Summary: wcslen causes false(?) uninitialised value warnings
Product: [Developer tools] valgrind Reporter: Anders Kaseorg <andersk>
Component: memcheckAssignee: Julian Seward <jseward>
Status: REPORTED ---    
Severity: normal    
Priority: NOR    
Version: 3.7.0   
Target Milestone: ---   
Platform: Ubuntu   
OS: Linux   
Latest Commit: Version Fixed In:
Sentry Crash Report:

Description Anders Kaseorg 2012-04-17 08:05:00 UTC
On Ubuntu precise (libc6 2.15-0ubuntu9, valgrind 3.7.0-0ubuntu3), wcslen() sometimes causes uninitialised value warnings in what seems to be correct code.  I think valgrind is getting confused by the optimized assembly implementations of wcslen that read the string in large blocks.

$ cat test.c
#include <stdio.h>
#include <wchar.h>
int main()
{
    wchar_t tmp[10];
    swprintf(tmp, 10, L"aaaaaaaa");
    return wcslen(tmp);
}
$ gcc -m32 -g -Wall test.c -o test && valgrind --track-origins=yes ./test
==4735== Memcheck, a memory error detector
==4735== Copyright (C) 2002-2011, and GNU GPL'd, by Julian Seward et al.
==4735== Using Valgrind-3.7.0 and LibVEX; rerun with -h for copyright info
==4735== Command: ./test
==4735== 
==4735== Conditional jump or move depends on uninitialised value(s)
==4735==    at 0x49B0461: __wcslen_sse2 (wcslen-sse2.S:57)
==4735==    by 0x49264D2: (below main) (libc-start.c:226)
==4735==  Uninitialised value was created by a stack allocation
==4735==    at 0x804842A: main (test.c:4)
==4735== 
==4735== Conditional jump or move depends on uninitialised value(s)
==4735==    at 0x49B0527: __wcslen_sse2 (wcslen-sse2.S:128)
==4735==    by 0x49264D2: (below main) (libc-start.c:226)
==4735==  Uninitialised value was created by a stack allocation
==4735==    at 0x804842A: main (test.c:4)
==4735== 
==4735== Conditional jump or move depends on uninitialised value(s)
==4735==    at 0x49B0545: __wcslen_sse2 (wcslen-sse2.S:139)

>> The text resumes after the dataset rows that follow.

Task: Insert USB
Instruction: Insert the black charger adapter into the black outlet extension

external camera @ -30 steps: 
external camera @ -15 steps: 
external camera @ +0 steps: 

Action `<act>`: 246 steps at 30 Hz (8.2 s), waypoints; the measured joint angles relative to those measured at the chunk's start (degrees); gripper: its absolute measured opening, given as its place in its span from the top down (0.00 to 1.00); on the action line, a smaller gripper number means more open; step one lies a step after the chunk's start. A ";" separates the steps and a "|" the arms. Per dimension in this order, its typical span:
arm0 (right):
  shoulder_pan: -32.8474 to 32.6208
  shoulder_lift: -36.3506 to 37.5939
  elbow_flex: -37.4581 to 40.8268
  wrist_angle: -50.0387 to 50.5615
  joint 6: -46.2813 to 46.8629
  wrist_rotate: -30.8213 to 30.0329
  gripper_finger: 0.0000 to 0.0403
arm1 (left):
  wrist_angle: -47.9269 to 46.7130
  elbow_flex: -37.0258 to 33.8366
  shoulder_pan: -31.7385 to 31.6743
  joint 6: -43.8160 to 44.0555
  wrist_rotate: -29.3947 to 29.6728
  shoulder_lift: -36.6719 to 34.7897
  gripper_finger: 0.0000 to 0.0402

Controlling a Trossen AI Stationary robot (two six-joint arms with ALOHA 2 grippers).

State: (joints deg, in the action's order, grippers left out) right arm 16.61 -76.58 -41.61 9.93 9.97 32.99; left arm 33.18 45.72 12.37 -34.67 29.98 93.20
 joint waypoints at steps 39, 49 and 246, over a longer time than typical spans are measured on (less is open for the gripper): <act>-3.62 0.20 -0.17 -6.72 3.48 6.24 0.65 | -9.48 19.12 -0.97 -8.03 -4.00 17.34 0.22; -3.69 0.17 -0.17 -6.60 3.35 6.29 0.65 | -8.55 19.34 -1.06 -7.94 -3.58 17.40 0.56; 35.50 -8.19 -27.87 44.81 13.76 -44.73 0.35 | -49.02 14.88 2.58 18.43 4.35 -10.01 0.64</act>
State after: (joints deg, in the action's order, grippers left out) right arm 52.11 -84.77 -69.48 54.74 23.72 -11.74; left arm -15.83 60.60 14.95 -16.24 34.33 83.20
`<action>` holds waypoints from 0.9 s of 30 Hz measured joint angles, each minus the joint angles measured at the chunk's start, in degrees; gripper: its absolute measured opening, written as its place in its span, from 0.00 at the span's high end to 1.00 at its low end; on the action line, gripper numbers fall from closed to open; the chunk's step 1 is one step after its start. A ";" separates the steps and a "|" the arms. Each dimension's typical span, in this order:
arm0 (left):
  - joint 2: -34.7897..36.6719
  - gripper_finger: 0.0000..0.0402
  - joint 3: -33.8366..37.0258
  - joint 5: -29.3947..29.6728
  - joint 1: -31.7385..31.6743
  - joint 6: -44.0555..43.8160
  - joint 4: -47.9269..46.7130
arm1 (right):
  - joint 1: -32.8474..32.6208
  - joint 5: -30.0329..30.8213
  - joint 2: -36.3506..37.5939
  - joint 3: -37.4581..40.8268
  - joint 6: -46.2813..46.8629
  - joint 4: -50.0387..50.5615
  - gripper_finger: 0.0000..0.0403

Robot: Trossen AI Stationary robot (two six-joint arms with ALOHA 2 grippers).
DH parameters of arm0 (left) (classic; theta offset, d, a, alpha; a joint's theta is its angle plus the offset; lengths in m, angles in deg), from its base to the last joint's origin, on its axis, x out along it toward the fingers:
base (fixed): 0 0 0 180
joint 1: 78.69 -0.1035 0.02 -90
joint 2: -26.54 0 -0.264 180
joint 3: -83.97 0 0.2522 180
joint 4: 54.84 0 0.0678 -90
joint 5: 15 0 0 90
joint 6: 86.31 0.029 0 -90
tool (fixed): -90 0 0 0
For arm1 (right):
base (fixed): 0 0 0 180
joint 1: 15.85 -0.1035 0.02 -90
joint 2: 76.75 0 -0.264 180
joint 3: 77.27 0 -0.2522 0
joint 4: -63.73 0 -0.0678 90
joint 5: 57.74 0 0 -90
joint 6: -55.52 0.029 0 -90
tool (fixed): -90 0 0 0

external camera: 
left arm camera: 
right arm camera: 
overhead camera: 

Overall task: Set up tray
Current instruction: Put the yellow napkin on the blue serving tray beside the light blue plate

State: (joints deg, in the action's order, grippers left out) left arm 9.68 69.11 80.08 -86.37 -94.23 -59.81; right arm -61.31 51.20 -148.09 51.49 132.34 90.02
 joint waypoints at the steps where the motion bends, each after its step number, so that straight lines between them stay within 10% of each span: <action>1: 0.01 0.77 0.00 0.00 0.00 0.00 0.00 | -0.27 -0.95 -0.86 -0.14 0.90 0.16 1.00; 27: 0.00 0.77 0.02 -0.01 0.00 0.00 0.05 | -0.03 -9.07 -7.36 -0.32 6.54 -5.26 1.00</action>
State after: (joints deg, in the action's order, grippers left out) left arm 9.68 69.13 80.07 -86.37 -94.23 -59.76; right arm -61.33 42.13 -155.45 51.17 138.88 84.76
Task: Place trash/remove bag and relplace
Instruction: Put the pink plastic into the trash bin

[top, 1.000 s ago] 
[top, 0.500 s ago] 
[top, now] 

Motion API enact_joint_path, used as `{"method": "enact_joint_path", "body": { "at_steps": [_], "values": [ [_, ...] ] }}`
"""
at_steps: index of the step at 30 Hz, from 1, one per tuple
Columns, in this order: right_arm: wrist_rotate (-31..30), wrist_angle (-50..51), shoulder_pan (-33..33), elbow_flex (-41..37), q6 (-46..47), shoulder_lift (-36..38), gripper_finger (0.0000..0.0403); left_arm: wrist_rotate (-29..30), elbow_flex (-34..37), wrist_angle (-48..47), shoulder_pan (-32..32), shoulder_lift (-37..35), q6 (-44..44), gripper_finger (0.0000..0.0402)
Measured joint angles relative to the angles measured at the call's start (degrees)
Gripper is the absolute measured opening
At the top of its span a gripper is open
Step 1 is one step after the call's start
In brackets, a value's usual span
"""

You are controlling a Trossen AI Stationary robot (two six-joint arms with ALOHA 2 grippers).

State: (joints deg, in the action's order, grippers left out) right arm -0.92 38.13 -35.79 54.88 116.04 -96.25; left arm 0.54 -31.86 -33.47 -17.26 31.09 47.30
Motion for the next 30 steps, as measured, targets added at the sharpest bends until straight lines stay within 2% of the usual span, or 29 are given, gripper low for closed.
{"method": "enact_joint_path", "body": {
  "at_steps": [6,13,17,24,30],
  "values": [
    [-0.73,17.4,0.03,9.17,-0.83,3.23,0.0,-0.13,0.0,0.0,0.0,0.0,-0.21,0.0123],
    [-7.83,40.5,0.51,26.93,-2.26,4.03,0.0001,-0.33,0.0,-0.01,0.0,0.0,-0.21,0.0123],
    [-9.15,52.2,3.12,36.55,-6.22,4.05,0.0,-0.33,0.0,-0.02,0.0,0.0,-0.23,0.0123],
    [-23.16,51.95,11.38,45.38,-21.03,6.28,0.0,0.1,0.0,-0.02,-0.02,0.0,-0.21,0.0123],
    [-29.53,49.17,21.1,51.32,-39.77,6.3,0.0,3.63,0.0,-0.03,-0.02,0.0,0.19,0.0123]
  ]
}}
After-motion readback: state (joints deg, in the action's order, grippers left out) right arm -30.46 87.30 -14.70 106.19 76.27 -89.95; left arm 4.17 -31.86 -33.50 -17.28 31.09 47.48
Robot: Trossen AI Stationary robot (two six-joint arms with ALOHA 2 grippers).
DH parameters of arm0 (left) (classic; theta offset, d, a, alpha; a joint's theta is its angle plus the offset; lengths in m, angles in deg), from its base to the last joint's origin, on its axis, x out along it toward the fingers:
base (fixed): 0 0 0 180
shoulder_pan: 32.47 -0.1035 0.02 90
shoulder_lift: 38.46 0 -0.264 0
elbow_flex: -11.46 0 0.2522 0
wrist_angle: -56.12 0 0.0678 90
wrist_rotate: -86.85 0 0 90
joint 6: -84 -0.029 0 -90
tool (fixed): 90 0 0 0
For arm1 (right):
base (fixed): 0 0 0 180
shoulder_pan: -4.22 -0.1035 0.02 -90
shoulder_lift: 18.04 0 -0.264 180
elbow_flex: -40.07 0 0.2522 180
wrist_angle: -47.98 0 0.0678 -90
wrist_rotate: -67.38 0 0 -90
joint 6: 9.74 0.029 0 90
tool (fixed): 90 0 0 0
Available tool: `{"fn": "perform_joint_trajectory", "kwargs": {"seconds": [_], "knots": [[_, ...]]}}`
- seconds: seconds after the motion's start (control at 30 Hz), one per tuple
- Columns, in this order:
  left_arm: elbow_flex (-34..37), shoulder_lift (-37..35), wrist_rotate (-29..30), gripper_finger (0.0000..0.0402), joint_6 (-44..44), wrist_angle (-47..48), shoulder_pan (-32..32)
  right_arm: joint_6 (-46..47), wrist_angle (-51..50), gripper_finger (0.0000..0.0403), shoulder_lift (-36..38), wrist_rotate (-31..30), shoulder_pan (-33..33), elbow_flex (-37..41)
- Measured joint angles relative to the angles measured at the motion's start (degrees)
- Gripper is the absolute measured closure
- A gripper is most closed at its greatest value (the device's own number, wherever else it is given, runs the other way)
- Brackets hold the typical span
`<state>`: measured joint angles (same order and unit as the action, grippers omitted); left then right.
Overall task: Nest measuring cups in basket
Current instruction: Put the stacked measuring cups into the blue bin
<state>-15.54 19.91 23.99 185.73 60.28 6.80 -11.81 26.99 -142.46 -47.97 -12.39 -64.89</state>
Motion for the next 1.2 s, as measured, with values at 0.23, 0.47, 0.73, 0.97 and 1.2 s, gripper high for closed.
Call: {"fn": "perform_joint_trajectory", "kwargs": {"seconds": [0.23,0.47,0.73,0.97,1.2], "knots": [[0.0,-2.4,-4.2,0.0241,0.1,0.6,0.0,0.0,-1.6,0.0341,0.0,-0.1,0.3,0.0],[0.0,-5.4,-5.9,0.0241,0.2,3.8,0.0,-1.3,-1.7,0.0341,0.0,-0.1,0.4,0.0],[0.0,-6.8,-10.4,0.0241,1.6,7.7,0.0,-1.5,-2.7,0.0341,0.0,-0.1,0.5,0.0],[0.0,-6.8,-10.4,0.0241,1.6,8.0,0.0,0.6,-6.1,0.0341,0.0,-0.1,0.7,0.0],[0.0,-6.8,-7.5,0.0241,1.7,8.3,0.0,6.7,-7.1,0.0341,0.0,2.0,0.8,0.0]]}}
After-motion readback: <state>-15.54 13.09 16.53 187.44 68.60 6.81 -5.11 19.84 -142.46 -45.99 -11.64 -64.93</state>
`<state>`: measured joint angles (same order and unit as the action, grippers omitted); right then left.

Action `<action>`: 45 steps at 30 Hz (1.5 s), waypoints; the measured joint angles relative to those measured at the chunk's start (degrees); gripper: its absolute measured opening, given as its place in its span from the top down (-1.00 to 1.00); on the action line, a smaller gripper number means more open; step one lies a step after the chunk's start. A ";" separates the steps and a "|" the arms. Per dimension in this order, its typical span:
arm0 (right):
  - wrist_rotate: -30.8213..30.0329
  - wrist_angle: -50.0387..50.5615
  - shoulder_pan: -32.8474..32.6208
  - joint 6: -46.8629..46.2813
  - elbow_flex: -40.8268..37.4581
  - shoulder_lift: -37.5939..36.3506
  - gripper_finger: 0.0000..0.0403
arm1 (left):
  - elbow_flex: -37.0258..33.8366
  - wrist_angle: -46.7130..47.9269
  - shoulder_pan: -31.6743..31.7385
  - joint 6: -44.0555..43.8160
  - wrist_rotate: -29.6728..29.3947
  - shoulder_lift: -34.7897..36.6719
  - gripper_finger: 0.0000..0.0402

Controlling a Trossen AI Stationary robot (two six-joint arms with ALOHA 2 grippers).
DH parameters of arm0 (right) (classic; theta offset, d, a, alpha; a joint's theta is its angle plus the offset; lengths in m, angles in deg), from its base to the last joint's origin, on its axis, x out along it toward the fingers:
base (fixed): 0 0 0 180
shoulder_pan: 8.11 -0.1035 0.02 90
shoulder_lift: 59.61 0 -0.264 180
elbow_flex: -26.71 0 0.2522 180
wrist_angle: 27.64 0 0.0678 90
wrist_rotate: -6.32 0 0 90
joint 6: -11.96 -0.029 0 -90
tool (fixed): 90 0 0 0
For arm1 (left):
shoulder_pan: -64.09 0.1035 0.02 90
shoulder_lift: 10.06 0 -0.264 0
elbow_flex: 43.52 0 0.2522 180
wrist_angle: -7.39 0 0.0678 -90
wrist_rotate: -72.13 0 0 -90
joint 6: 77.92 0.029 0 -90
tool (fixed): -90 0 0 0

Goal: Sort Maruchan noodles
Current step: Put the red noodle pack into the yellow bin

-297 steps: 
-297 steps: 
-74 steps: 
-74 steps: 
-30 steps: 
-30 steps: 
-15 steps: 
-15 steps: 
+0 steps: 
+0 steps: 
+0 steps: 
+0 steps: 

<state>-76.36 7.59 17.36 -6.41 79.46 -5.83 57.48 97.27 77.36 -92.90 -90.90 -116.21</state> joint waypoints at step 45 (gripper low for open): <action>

==4735==    by 0x49264D2: (below main) (libc-start.c:226)
==4735== 
==4735== 
==4735== HEAP SUMMARY:
==4735==     in use at exit: 0 bytes in 0 blocks
==4735==   total heap usage: 0 allocs, 0 frees, 0 bytes allocated
==4735== 
==4735== All heap blocks were freed -- no leaks are possible
==4735== 
==4735== For counts of detected and suppressed errors, rerun with: -v
==4735== ERROR SUMMARY: 3 errors from 3 contexts (suppressed: 0 from 0)
$ gcc -m64 -g -Wall test.c -o test && valgrind --track-origins=yes ./test
==4746== Memcheck, a memory error detector
==4746== Copyright (C) 2002-2011, and GNU GPL'd, by Julian Seward et al.
==4746== Using Valgrind-3.7.0 and LibVEX; rerun with -h for copyright info
==4746== Command: ./test
==4746== 
==4746== Conditional jump or move depends on uninitialised value(s)
==4746==    at 0x4ED4031: wcslen (wcslen.S:53)
==4746==    by 0x400572: main (test.c:7)
==4746==  Uninitialised value was created by a stack allocation
==4746==    at 0x400544: main (test.c:4)
==4746== 
==4746== Conditional jump or move depends on uninitialised value(s)
==4746==    at 0x4ED4199: wcslen (wcslen.S:172)
==4746==    by 0x400572: main (test.c:7)
==4746==  Uninitialised value was created by a stack allocation
==4746==    at 0x400544: main (test.c:4)
==4746== 
==4746== Conditional jump or move depends on uninitialised value(s)
==4746==    at 0x4ED41A0: wcslen (wcslen.S:176)
==4746==    by 0x400572: main (test.c:7)
==4746==  Uninitialised value was created by a stack allocation
==4746==    at 0x400544: main (test.c:4)
==4746== 
==4746== 
==4746== HEAP SUMMARY:
==4746==     in use at exit: 0 bytes in 0 blocks
==4746==   total heap usage: 0 allocs, 0 frees, 0 bytes allocated
==4746== 
==4746== All heap blocks were freed -- no leaks are possible
==4746== 
==4746== For counts of detected and suppressed errors, rerun with: -v
==4746== ERROR SUMMARY: 3 errors from 3 contexts (suppressed: 2 from 2)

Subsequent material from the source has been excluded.